● Your instructions
Your job is to return every line in the data holding the string "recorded".

━━━━━━━━━━━━━━━━━━━━━━━━━━━━━━

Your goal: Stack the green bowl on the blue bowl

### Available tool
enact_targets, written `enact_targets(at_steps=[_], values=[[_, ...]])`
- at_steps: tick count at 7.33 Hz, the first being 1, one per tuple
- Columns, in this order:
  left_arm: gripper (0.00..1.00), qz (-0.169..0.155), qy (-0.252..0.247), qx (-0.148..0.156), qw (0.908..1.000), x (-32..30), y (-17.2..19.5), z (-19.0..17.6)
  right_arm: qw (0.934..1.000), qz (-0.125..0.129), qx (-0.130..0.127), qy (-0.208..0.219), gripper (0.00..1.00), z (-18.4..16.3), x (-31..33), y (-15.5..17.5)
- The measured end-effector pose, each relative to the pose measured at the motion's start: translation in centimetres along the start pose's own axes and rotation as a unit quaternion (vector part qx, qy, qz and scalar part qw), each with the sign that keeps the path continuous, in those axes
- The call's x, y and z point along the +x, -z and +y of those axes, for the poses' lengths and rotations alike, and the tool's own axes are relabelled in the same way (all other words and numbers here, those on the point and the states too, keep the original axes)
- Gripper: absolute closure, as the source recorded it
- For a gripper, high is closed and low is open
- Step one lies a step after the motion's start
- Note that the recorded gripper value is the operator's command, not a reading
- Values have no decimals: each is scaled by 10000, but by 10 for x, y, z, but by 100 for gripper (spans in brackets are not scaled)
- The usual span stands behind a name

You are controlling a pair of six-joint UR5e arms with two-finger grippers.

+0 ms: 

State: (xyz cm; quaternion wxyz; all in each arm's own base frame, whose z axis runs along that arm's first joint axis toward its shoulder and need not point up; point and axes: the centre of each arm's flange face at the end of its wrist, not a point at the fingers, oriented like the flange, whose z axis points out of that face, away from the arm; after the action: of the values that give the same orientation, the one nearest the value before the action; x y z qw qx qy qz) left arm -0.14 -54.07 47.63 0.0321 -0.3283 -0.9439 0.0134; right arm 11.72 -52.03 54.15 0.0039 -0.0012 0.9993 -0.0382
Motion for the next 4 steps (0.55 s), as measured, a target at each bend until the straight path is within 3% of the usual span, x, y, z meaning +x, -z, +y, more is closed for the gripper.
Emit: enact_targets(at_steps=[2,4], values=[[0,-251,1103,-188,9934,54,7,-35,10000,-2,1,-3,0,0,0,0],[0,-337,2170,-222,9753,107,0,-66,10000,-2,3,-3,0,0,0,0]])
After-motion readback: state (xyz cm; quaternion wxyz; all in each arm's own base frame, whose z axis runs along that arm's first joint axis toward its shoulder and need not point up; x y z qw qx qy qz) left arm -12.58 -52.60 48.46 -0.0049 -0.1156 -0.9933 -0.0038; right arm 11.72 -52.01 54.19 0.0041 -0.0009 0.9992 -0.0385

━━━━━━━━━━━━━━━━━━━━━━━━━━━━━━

● Solution to this task
- Gripper: absolute closure, as the source recorded it
- Note that the recorded gripper value is the operator's command, not a reading

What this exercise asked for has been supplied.